======== Source material

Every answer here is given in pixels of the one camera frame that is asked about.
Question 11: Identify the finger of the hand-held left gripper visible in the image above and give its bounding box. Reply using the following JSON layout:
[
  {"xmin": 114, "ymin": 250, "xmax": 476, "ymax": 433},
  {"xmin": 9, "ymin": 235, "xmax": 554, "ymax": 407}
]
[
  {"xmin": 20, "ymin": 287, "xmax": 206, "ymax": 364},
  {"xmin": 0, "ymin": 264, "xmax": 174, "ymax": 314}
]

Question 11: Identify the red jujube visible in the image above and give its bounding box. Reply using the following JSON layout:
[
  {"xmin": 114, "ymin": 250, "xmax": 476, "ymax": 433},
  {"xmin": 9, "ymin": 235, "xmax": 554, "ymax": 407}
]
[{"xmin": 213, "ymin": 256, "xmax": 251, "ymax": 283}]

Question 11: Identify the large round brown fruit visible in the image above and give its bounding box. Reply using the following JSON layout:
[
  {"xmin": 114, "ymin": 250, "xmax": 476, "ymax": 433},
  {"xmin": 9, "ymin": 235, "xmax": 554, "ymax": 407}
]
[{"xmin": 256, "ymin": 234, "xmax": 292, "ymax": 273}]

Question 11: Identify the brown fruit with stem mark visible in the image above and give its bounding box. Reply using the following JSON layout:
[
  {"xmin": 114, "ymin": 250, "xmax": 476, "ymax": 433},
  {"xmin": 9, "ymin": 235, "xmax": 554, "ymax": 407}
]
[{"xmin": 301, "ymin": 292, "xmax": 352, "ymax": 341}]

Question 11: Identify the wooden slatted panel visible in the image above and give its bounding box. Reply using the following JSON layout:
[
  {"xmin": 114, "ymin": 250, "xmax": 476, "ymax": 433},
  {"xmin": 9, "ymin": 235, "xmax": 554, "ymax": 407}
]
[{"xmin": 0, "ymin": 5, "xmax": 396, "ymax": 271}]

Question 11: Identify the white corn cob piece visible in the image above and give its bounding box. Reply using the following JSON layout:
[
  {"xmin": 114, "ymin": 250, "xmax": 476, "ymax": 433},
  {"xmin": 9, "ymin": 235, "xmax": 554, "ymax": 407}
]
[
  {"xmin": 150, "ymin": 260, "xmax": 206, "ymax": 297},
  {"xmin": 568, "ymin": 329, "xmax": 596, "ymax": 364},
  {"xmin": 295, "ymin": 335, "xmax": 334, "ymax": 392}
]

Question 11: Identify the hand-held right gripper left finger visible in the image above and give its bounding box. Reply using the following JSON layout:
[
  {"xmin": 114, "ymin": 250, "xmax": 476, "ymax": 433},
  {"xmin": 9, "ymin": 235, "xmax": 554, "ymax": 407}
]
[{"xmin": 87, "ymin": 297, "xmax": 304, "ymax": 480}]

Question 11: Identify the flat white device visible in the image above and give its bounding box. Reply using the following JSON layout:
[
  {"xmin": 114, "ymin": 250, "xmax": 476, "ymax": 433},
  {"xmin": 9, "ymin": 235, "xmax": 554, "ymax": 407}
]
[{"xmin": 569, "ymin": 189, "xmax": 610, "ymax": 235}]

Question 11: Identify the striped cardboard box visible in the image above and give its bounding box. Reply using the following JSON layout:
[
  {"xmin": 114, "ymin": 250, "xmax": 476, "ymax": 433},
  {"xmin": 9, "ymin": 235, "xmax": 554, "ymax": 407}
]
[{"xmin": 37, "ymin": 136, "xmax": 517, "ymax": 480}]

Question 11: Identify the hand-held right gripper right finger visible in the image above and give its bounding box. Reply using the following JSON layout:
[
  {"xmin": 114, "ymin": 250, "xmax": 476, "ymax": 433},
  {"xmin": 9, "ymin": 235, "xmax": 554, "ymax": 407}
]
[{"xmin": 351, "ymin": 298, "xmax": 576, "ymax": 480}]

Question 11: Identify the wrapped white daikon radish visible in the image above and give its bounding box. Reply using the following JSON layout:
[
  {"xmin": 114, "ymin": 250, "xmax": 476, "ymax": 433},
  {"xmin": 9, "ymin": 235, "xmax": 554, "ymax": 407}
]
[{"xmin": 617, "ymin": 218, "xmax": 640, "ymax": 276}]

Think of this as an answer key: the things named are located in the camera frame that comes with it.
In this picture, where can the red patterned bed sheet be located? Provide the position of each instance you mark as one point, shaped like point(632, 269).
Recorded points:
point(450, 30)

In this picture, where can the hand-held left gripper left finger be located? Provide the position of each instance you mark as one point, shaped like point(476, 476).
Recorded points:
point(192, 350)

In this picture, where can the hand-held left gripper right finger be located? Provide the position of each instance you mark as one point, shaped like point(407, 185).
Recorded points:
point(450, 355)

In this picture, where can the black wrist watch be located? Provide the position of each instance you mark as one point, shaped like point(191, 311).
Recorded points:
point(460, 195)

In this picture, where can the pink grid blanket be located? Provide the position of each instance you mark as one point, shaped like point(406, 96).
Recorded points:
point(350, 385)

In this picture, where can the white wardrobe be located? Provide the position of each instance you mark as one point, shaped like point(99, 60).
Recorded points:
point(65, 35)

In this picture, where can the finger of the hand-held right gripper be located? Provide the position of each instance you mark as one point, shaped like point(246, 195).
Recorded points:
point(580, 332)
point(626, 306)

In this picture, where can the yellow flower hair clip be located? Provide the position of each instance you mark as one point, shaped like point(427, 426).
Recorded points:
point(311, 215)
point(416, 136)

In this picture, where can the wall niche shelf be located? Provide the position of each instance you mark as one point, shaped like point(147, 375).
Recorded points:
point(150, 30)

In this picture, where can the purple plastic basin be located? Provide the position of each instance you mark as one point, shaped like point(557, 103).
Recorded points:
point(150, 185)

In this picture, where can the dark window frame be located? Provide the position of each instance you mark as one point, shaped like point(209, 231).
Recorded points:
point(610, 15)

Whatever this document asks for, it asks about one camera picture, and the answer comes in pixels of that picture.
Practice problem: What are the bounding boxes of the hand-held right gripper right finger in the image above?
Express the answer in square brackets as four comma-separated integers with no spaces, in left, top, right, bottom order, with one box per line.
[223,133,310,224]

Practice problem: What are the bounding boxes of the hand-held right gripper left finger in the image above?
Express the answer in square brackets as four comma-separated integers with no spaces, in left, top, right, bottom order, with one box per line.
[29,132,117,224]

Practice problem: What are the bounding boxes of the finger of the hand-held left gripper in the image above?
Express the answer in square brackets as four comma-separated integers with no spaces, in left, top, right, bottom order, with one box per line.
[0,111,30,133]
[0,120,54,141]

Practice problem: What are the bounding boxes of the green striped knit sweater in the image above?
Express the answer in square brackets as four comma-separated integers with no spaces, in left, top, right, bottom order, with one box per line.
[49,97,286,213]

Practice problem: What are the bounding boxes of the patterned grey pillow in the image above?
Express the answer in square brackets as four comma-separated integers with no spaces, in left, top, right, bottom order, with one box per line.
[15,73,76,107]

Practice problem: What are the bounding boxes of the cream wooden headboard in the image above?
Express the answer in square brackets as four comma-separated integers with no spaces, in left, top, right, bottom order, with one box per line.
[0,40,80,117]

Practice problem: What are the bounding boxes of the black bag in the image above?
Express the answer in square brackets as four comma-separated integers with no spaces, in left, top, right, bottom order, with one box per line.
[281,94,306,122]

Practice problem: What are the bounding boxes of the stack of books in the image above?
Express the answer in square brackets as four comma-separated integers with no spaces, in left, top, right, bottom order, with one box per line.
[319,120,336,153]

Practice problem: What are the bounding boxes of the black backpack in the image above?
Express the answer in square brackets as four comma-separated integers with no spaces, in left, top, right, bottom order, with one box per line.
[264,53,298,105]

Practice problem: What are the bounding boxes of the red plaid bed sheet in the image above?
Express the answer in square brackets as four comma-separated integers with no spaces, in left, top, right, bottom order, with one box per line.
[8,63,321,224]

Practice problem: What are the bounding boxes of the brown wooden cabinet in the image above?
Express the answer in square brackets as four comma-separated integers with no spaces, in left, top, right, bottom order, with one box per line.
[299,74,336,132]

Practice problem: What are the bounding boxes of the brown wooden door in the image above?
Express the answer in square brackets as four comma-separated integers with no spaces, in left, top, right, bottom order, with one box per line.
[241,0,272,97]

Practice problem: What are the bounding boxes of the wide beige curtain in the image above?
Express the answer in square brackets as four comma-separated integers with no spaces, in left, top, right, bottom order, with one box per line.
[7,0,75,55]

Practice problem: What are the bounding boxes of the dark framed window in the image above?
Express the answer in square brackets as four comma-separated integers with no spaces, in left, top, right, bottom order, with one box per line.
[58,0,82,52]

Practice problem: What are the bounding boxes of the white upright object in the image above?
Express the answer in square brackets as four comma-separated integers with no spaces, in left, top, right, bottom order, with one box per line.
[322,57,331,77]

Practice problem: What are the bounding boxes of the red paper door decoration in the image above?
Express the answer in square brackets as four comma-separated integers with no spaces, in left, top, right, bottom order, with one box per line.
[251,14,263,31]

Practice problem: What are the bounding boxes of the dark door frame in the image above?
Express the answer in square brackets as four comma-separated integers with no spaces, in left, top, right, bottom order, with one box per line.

================

Assignment →
Look through the entries for lines containing the word "patterned" and return each one.

Response to the task →
In this picture, where can the red patterned bed sheet be located? Provide the position of each instance you mark as one point, shaped like point(632, 269).
Practice problem: What are the bounding boxes of the patterned grey pillow in the image above?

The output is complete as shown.